• EXERCISE
How many lines in the listing include the string "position"? Reply with the number alone.

• PROVIDED MATERIAL
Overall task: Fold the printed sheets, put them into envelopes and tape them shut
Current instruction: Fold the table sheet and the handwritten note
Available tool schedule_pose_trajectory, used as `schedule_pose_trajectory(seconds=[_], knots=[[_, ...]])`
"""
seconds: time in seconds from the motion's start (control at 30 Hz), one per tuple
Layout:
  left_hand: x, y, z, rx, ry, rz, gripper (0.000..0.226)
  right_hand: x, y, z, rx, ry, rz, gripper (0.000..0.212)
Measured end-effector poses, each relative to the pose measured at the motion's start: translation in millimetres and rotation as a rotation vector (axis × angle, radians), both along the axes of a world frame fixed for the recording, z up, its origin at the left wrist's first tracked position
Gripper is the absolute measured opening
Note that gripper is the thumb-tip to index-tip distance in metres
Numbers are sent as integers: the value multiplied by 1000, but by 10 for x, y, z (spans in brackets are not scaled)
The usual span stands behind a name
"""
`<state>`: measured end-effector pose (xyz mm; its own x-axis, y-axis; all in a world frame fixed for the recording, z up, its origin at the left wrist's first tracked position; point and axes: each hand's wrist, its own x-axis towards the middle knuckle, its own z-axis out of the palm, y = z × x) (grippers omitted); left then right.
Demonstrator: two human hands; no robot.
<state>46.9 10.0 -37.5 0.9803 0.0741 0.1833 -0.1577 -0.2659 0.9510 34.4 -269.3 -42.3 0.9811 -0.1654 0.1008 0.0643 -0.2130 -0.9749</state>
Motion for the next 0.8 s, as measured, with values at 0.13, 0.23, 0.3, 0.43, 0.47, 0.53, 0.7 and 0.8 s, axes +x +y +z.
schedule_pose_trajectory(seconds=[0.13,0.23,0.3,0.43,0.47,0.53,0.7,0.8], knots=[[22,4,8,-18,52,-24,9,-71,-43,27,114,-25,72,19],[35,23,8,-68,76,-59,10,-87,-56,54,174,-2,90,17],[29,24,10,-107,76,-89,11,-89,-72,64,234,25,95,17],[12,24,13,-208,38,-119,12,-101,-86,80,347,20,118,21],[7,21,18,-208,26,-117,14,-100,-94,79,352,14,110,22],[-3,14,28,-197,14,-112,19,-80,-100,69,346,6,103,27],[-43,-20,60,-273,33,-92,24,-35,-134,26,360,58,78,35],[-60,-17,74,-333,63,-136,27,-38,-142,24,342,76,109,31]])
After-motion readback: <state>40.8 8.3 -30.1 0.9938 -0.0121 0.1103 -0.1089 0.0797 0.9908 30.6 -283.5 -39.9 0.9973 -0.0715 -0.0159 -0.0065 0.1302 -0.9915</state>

• REPLY
2